Le théâtre, tel que nous le faisons et le pensons, est un vaste terrain d’expérimentation sur les fonctionnements de l’humain. Il est dans ce sens outil de connaissance, de savoir. Mais à cause de toute sortes de malentendus contemporains sur l’art et les artistes, ce savoir n’est que très peu formulé, confronté, transmis, entre pratiquants d’abord, et encore moins avec d’autres domaines de la connaissance.
Nous revendiquons l’idée que le cloisonnement des disciplines qui a caractérisée notre système éducatif est en train de montrer ses limites. Que le croisement des connaissances est le prochain défi du savoir et de son organisation, de notre culture en somme. Et que ceci concerne le théâtre au premier chef parce que, alors qu’il peut être un propagateur, un inventeur même de cette culture, il est aujourd’hui la plus part du temps imperméable et réfractaire à bien des domaines, notamment la science. Nous ne parlons pas ici du contenu de l’objet spectacle, qui peut évidemment s’approprier toute thématique, nous parlons d’une confrontation/collaboration en termes de méthodes et sujets de recherche.
Les Laboratoires au sein de l’école ont pour ambition de chercher et mettre en pratique des protocoles d’expérimentation qui réunissent sur un même sujet deux disciplines, en privilégiant le croisement avec le domaine scientifique. Il s’agit de définir et mettre en commun l’objet que chaque discipline explore pour elle-même, de trouver dans les différentes méthodes d’investigation celle qui va permettre aux collaborateurs d’intégrer les deux points de vue, et de les interroger par la pratique. Notre volonté n’est évidemment pas de trouver des réponses définitives à nos questions, mais d’initier d’autres questionnements et surtout d’autres façons de s’y confronter.
Si depuis des années le théâtre partage avec d’autres arts matières, méthodes et formes, il doit aujourd’hui se confronter aux bouleversements épistémologiques mis en avant par les neurosciences, l’éthologie, les sciences cognitives ou les études sur les systèmes complexes. Et l’acteur, en tant que chercheur, doit se confronter à ce que d’autres chercheurs élaborent sur notre fonctionnement, notre nature, notre être dans le monde, ce qui est finalement la matière même de son travail.
Que sont les émotions, les sentiments, l’identité, la conscience de soi ?
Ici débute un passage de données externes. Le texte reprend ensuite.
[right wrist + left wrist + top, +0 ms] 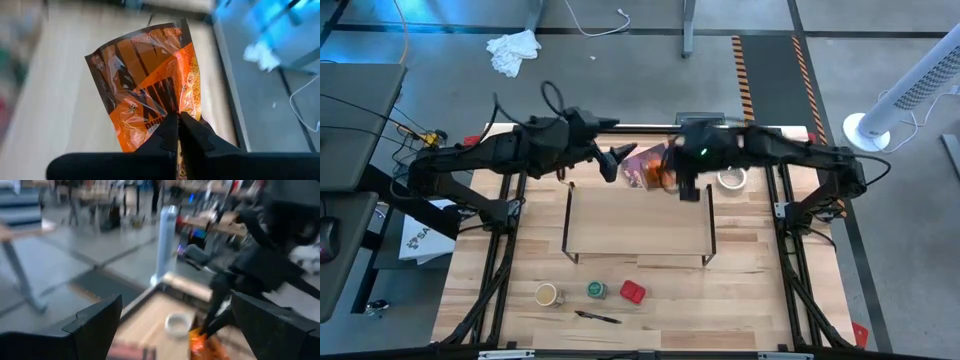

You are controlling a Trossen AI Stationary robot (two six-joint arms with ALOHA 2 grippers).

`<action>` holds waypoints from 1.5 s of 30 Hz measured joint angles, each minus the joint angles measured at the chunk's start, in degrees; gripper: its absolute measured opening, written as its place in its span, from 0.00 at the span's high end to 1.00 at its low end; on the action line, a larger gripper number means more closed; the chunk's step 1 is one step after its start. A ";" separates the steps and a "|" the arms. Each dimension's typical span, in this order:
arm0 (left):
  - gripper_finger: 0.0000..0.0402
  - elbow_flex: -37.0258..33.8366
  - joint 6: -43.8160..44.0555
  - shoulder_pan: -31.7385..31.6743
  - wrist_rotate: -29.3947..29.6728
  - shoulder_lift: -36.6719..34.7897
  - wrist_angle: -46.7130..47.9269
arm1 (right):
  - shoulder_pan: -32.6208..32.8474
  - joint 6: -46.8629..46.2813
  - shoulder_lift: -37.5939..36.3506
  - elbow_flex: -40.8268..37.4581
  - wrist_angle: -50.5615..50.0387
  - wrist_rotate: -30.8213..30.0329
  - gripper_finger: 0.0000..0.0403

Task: Shelf spices
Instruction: Remove the orange seasoning pack from the shelf

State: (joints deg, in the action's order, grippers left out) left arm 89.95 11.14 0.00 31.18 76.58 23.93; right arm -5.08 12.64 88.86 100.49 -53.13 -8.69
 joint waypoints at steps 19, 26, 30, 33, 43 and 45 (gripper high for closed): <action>0.07 0.02 -36.11 4.94 -10.00 -4.69 1.57 | -8.44 -9.19 0.90 8.93 14.14 53.55 1.00; 0.07 -0.02 -36.83 7.17 -14.29 -0.74 -6.48 | -7.76 -11.30 1.61 8.93 14.09 59.39 1.00; 0.07 -0.02 -36.76 7.35 -17.83 0.84 -9.52 | -6.75 -11.72 2.13 8.93 14.06 59.90 1.00; 0.07 -0.02 -36.76 7.62 -21.20 1.35 -11.41 | -6.24 -11.37 2.88 8.93 13.54 59.92 1.00; 0.07 -0.02 -35.85 7.73 -26.83 1.46 -11.83 | -6.04 -12.87 5.55 8.93 16.78 62.19 1.00; 0.07 -0.02 -34.40 7.72 -28.49 1.46 -11.75 | -6.04 -13.30 6.27 8.93 17.79 62.60 1.00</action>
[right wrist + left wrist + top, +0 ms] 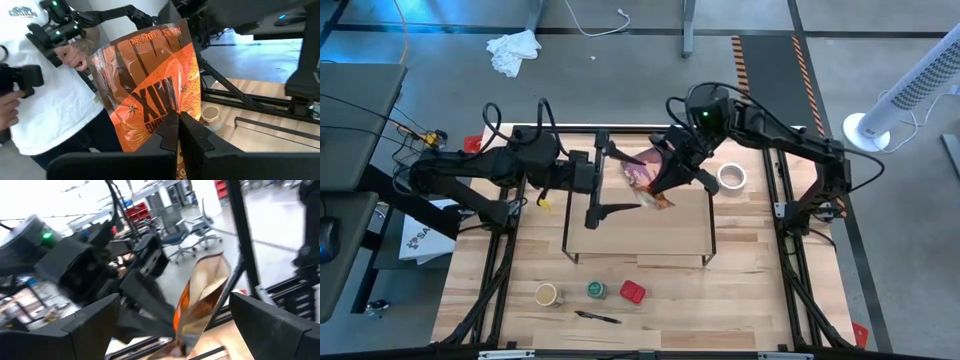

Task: Shelf spices
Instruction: Remove the orange seasoning pack from the shelf

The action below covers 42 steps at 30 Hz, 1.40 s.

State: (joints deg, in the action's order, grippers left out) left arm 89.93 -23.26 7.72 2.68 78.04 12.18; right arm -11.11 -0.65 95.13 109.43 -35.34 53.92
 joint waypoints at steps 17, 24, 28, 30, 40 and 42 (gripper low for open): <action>0.18 0.02 4.42 0.20 -4.66 0.83 -0.78 | 0.02 -8.09 2.17 0.00 9.91 1.58 1.00; 0.44 0.04 2.60 0.22 -4.66 0.83 -1.68 | 0.01 -8.36 2.14 0.00 10.27 0.21 1.00; 0.66 0.04 1.70 0.22 -4.94 0.83 -1.89 | 0.02 -8.34 2.14 0.00 10.18 0.06 1.00; 0.79 0.04 1.68 0.22 -5.42 0.83 -1.85 | 0.02 -8.36 2.14 0.00 10.30 0.10 1.00; 0.90 0.04 3.49 -0.21 -5.72 -0.51 -1.79 | 0.33 -22.34 2.14 0.00 15.33 -1.55 0.92; 0.90 0.04 3.51 -0.19 -5.28 -1.01 -1.38 | 0.33 -25.19 2.13 0.00 18.00 -2.95 0.87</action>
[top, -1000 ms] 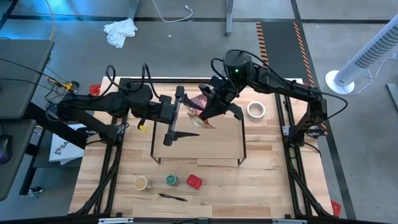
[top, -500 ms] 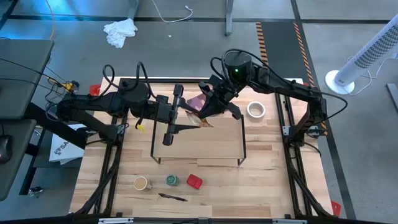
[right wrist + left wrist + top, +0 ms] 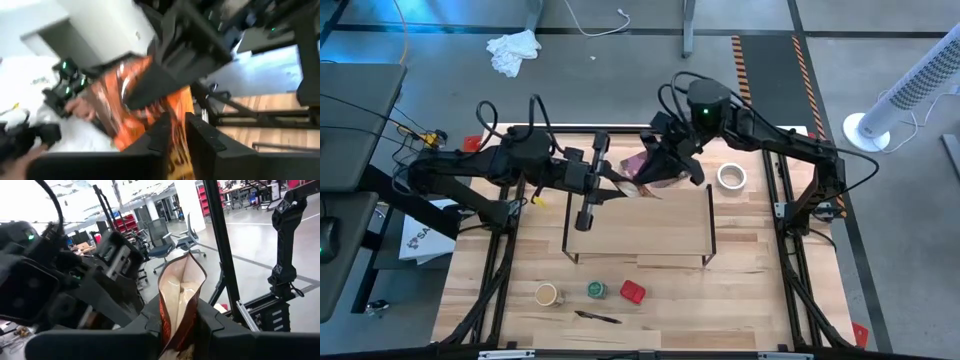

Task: Shelf spices
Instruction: Remove the orange seasoning pack from the shelf

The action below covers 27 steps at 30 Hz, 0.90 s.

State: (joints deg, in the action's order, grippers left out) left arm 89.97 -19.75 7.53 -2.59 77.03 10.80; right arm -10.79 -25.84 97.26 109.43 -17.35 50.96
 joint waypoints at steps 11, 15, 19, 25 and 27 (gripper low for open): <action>0.90 0.00 1.79 0.06 5.05 -3.86 4.18 | -5.60 -3.60 -2.83 0.00 7.58 -6.32 0.54; 0.90 0.00 0.93 -0.02 12.50 -6.59 3.18 | -5.63 3.67 -4.87 0.00 6.65 -5.27 0.48; 0.90 0.00 -0.58 -1.63 14.24 -8.51 0.25 | -3.27 15.06 -7.04 0.02 1.17 -8.19 0.48; 0.90 0.00 0.07 -5.56 13.69 -7.44 -4.17 | 1.59 37.71 -7.83 0.02 -11.81 -30.40 0.48; 0.90 0.00 0.09 -6.52 13.58 -6.34 -4.73 | 2.95 42.31 -7.66 0.02 -13.18 -39.37 0.48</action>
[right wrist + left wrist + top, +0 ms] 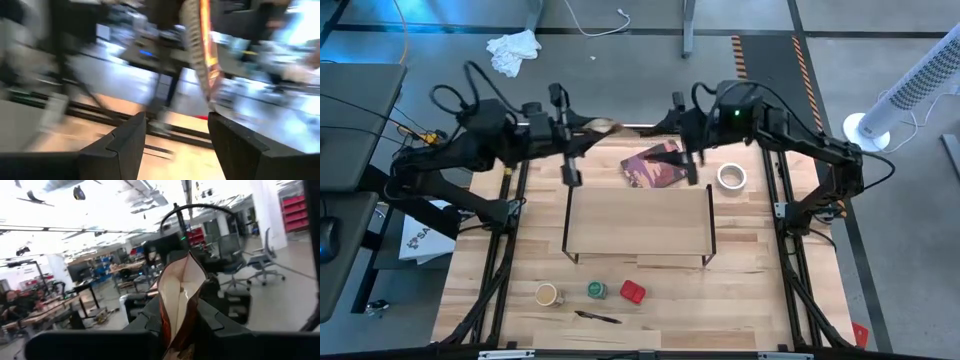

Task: Shelf spices
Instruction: Remove the orange seasoning pack from the shelf

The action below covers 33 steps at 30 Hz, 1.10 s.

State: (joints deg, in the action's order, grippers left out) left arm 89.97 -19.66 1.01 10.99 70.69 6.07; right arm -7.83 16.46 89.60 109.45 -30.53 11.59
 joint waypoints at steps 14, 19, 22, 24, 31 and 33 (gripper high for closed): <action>0.90 0.00 -0.03 -1.81 3.54 1.60 -0.13 | 2.40 7.79 -1.19 0.00 1.81 -13.93 0.48; 0.90 -0.02 -0.01 -2.15 2.11 4.13 -0.65 | 3.12 8.05 -0.08 0.00 2.34 -13.91 0.48; 0.90 -0.02 -0.07 -2.15 1.41 5.77 -2.61 | 3.06 7.96 0.16 -0.02 2.84 -14.62 0.48; 0.90 -0.04 -0.46 -2.13 1.35 6.19 -3.51 | 3.04 7.81 0.00 -0.02 3.01 -14.84 0.48; 0.90 -0.04 -0.50 -2.13 1.36 6.54 -6.49 | 3.12 6.26 0.06 0.00 2.91 -15.29 0.62; 0.90 -0.04 -0.48 -2.13 1.37 6.55 -6.41 | 3.12 6.05 0.03 0.00 2.91 -15.09 0.76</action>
State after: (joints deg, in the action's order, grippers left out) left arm 89.93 -20.14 -1.13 12.35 77.24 -0.33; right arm -4.71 22.51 89.62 109.45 -27.62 -3.50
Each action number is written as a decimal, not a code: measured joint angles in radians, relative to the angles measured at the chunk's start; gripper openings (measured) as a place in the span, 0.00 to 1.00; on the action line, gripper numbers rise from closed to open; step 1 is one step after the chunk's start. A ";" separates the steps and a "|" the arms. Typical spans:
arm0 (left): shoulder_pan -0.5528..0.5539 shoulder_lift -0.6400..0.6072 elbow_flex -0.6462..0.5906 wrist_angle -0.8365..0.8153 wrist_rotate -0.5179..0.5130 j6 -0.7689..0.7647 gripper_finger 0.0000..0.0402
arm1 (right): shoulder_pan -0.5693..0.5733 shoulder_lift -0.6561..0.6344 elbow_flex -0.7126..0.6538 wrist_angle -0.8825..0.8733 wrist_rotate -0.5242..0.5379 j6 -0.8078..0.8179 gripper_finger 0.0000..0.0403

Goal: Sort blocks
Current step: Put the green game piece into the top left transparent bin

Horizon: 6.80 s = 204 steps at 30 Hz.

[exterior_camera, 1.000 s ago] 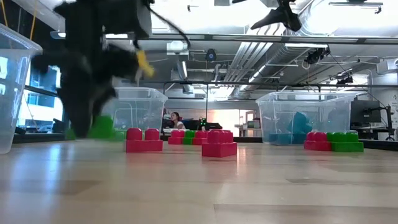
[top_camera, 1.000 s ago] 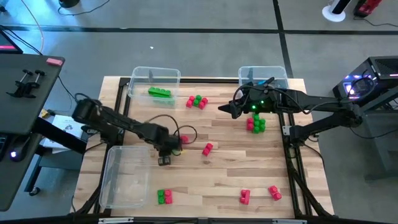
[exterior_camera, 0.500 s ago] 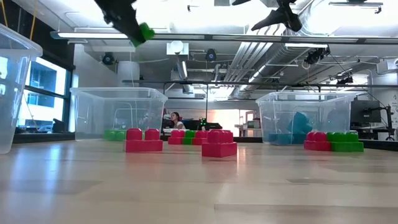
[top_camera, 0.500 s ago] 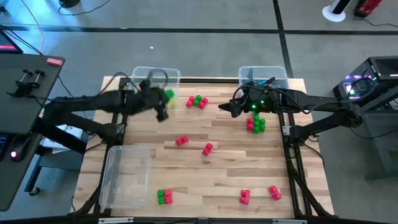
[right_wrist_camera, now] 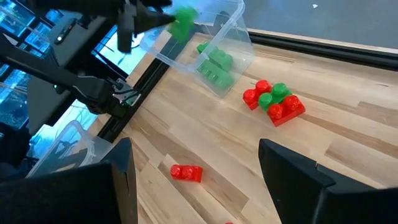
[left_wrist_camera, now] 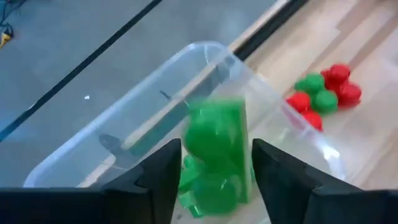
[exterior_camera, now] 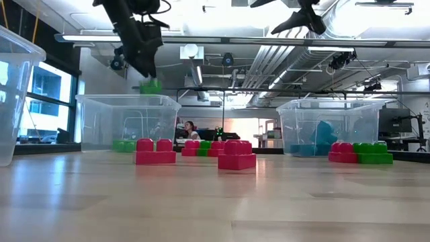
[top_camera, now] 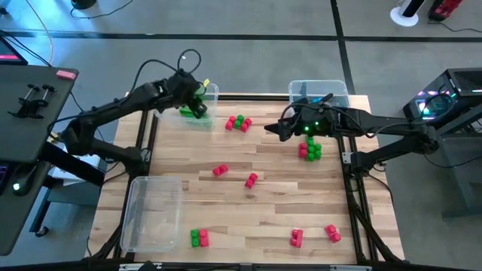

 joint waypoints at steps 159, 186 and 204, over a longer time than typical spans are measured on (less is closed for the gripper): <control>-0.573 0.005 -0.017 0.689 0.303 -0.106 0.62 | 0.106 0.014 0.014 0.146 0.007 -0.173 0.00; -0.564 0.039 -0.016 0.638 0.474 -0.109 0.62 | 0.171 0.199 0.034 0.393 -0.217 -0.450 0.00; -0.540 0.031 -0.017 0.681 0.517 -0.228 0.57 | 0.157 0.209 0.036 0.405 -0.191 -0.526 0.00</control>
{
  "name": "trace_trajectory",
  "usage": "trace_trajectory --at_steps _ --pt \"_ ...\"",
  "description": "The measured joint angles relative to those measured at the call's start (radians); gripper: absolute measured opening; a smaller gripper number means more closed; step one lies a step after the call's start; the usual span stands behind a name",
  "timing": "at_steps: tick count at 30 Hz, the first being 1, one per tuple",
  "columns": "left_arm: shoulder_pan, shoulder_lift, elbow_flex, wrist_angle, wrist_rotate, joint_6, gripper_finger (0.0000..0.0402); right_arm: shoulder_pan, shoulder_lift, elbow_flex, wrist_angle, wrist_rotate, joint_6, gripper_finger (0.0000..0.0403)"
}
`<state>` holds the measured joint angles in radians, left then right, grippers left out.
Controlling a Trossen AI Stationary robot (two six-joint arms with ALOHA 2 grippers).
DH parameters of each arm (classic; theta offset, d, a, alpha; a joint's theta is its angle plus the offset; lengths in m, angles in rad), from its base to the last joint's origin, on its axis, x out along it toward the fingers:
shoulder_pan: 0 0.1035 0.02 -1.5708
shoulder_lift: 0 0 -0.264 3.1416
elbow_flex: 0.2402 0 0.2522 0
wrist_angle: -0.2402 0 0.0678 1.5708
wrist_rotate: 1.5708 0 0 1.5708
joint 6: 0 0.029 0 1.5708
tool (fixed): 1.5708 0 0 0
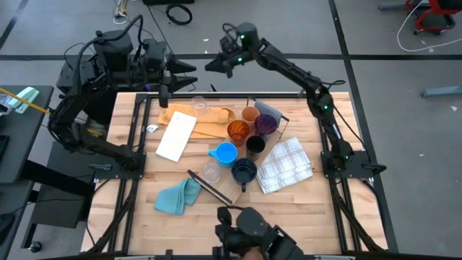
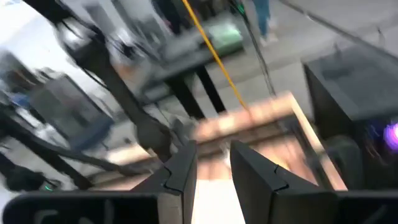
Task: Stack small to large cups/mugs on shelf
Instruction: Put the transparent mug on the shelf
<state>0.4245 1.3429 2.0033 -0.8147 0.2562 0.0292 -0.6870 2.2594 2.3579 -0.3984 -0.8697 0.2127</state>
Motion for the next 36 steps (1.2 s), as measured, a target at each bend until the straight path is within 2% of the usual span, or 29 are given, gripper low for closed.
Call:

Comment évolue une structure vivante quand les règles qui la déterminent incluent l’accident, la contradiction, l’aléatoire ?
Comment fonctionnent les sociétés dans d’autres espèces que la notre ?
Que sont un acte instinctif, un réflexe, une action finalisée ?
Selon quelles modalités les observateurs modifient l’expérience scénique ? Est-ce mesurable ?
Ce ne sont là que quelques unes des interrogations que voulons mettre en commun.
Si une école de théâtre ne peut être le lieu d’un cursus approfondi dans une dizaine de disciplines différentes, elle peut être celui où, en inventant des protocoles de travail de plateau adéquats, les jeunes acteurs bénéficient dans leur apprentissage d’un décloisonnement des savoirs. Il s’agit de les pousser à se saisir sans complexes de toute connaissance susceptible de créer de nouveaux angles dans leur travail.
Ce n’est pas à nous de définir l’intérêt de cette collaboration pour les chercheurs invités. Chaque chercheur interviendra de son point de vue et dans le but de sa propre recherche, via un protocole d’expérience commun. La scène est un véritable laboratoire de pointe, in vivo et in situ, qui se confronte aux questions que l’époque pose à tout chercheur, et dont la particularité est d’être accessible, à un moment de son processus (la représentation), à un public de non-initiés. Ce laboratoire permet d’accéder à une connaissance spécifique: le corps de l’acteur en est le vecteur principal, il devient lui-même laboratoire, capteur hyper-sensible.